* _TASK ITEM_
Determine how many lines in the records hold "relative", then give that number by itself.

|---|

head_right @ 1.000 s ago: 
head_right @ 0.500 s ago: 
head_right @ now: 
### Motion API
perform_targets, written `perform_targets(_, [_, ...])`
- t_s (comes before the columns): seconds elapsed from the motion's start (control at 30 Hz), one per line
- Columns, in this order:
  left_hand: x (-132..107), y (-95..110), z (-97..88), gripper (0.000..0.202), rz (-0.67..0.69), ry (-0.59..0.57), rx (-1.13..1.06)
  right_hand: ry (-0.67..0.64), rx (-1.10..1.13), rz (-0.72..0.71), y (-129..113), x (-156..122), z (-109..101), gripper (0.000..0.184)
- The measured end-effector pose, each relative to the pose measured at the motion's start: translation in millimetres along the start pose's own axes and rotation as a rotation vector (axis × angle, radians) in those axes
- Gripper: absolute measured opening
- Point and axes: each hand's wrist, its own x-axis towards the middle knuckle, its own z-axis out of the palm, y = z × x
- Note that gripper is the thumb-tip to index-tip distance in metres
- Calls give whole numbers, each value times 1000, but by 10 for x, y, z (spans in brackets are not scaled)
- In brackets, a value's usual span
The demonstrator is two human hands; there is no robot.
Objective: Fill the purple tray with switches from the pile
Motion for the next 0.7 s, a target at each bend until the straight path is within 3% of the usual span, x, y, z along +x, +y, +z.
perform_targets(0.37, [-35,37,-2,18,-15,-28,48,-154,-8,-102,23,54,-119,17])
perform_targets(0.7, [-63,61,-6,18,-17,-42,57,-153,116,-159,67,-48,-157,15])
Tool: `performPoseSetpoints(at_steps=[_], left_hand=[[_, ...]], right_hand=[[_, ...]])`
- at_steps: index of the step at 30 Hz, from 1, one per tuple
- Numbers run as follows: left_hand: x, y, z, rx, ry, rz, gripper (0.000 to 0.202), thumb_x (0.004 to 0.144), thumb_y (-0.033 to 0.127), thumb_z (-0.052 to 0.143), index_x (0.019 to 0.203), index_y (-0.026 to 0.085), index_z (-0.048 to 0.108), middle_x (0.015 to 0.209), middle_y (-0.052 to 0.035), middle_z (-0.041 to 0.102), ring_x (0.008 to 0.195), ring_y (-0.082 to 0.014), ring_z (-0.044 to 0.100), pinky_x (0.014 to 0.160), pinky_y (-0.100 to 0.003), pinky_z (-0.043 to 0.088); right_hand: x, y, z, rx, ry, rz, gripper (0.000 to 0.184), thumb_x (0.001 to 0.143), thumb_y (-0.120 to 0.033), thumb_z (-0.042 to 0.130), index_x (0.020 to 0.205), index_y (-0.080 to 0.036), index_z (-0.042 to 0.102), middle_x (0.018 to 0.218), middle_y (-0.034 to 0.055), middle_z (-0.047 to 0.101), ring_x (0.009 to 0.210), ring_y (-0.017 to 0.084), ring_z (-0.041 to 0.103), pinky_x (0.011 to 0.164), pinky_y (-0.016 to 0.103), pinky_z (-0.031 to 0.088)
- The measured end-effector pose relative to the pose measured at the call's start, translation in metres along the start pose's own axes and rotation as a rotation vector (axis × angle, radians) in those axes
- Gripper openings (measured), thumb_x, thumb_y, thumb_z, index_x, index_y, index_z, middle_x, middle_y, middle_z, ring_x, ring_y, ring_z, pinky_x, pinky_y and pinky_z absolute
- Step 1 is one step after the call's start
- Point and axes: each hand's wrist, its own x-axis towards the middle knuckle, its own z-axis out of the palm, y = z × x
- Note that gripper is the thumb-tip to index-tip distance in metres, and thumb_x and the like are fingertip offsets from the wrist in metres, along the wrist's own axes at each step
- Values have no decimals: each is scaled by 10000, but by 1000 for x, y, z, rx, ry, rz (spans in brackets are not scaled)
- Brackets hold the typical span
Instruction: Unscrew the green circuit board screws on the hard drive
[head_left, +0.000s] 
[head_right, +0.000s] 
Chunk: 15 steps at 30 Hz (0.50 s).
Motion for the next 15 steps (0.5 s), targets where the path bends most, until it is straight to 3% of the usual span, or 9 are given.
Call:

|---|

* _RESULT_
2